When we got to the coast, we took a ferry over to Italy. The ferry was rocky, my legs were shaky beneath me the whole time, and a plastic bag was gripped in my fist for just in case. But Italy was worth it. We spent our days getting lost in the maze of Florence, visiting cathedrals, and looking at art. We eventually even made our way over to Pisa, where my eyes were once again opened to my privilege — not just because I had the opportunity view the famous tower, but because of the locals and their relationship with the hoards of ever-visiting tourists.
After Italy we took another ferry over to Spain, where I fell in love with the country for the first time, even though our tour group was mostly confined to Barcelona. As our guide told us stories about Gaudi and went over the basics of the Spanish language, I felt alive, as though it wasn’t the trip that was the dream, but rather that everything else was.
Then, just a short while later, the whole thing was over, and we were on a night bus to the airport. I remember one of the others on a trip put on the song “Island In the Sun” by Weezer as we pulled away from our last hotel, and it took everything in me to not cry.
Something changed inside me during that trip, and I realized that going home and finishing my last six months of high school didn’t sound so enticing. While others in my peer group were going crazy over the fact that the places we travelled to lacked amenities such as peanut butter and Tim Hortons (so Canadian, amirite), all I wanted to do was stay immersed in these countries for longer, to explore deeper.
After this trip I had my first real bout of travellers blues. I gained some weight, and even with the exciting thought of graduation lurking in the not-too-distant-future, it took a while to shake.
Over the next few years I had other kinds of adventures; I moved first to Regina, then to Toronto, road-tripping back and forth between the two cities many times. I travelled back to Europe, and around North America.
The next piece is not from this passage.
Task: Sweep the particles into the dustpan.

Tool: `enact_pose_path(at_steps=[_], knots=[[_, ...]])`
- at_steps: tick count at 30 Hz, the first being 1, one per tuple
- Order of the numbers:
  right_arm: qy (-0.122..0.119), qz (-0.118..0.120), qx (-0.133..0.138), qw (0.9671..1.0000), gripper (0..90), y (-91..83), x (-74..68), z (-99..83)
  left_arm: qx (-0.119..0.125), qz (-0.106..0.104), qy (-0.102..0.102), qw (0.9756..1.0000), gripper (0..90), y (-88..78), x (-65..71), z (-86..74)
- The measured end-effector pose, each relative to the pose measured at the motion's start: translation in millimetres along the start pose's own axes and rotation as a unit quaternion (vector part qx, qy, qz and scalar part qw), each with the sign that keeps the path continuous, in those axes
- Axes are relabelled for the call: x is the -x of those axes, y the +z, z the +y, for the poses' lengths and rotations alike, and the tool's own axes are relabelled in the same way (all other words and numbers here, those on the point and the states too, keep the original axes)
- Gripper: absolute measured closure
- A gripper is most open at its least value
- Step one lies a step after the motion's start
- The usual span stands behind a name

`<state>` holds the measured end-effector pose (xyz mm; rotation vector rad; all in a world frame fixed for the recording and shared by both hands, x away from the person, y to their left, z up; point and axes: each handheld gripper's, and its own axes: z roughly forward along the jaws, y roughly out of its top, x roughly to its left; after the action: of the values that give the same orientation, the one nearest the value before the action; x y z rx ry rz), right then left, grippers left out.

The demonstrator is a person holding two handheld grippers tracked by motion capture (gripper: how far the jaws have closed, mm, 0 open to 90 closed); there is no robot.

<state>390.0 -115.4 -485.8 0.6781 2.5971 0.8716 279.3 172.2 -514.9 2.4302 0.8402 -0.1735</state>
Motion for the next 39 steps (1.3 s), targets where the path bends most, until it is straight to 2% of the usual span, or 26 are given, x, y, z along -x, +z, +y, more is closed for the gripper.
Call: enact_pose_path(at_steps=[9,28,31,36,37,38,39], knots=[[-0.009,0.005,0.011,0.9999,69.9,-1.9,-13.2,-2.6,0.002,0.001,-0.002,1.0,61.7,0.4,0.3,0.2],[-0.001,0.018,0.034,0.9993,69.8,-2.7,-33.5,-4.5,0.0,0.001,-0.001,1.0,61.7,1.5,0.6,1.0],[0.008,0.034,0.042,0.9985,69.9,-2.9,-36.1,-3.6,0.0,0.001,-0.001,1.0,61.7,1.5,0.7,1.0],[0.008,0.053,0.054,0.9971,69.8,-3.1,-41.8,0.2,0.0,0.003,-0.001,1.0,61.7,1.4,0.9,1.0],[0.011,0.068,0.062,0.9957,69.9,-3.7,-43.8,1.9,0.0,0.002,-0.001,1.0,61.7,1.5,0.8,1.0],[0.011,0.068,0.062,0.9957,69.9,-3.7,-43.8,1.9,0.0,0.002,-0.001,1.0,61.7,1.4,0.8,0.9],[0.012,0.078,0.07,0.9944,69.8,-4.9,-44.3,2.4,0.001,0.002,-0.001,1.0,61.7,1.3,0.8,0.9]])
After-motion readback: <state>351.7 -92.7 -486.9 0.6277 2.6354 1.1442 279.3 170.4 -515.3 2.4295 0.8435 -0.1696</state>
I discovered travel blogs, and a whole community of people who felt the same way about travel that I do. I followed my heart through working in the music industry in Toronto, and followed it again when I decided to leave.
Through all of life’s changes, travel has been a constant reminder of my youthful sense of wonder (and music, but you know). Whenever I started to feel stagnant, or stuck in a rut, I turned to it often to break me out of a funk and get me moving again, get me exploring and discovering.
Since then I have been working on a travel/life/work balance, finding the things I need to make me happy. Does a typical 9-5 job with 10 days of vacation time a year make me happy? No, but I’ll do it for a year or two at a time if it means I get to travel freely at the end of it. Does working 16-hour days on both my day job and my freelancing jobs mean that I’m often burnt out and can’t commit the time to this blog? Yes, but knowing that I’ll take these freelancing gigs with me on my travels means that I can go longer and feel better about my financial situation.
Thinking about where my life is now, and all that I’ve learned about myself really comes down to those early travel days both around North America and Greece, Italy, and Spain. My soul was built for adventure, and every step along the ways is guided with that ethos in mind.
What are your earliest travel memories?